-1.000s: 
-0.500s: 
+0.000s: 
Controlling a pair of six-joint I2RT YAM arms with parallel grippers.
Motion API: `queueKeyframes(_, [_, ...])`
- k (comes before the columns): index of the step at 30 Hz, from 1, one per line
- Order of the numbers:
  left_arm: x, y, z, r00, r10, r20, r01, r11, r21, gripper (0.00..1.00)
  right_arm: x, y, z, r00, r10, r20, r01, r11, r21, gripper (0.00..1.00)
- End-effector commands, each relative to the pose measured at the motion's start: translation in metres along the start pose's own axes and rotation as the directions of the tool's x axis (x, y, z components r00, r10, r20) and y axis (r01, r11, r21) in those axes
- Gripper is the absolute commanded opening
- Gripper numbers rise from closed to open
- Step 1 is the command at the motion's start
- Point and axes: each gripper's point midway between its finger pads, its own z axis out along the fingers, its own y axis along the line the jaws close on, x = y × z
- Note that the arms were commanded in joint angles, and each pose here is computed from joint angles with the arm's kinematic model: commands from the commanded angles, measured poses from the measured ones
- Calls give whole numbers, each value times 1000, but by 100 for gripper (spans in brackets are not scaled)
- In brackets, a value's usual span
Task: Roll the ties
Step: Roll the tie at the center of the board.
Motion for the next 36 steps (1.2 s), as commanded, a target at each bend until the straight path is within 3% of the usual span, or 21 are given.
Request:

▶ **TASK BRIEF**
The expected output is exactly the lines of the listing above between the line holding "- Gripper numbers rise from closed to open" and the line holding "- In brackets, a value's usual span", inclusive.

▶ **ANSWER TO THE EXERCISE**
- Gripper numbers rise from closed to open
- Step 1 is the command at the motion's start
- Point and axes: each gripper's point midway between its finger pads, its own z axis out along the fingers, its own y axis along the line the jaws close on, x = y × z
- Note that the arms were commanded in joint angles, and each pose here is computed from joint angles with the arm's kinematic model: commands from the commanded angles, measured poses from the measured ones
- Calls give whole numbers, each value times 1000, but by 100 for gripper (spans in brackets are not scaled)
- In brackets, a value's usual span

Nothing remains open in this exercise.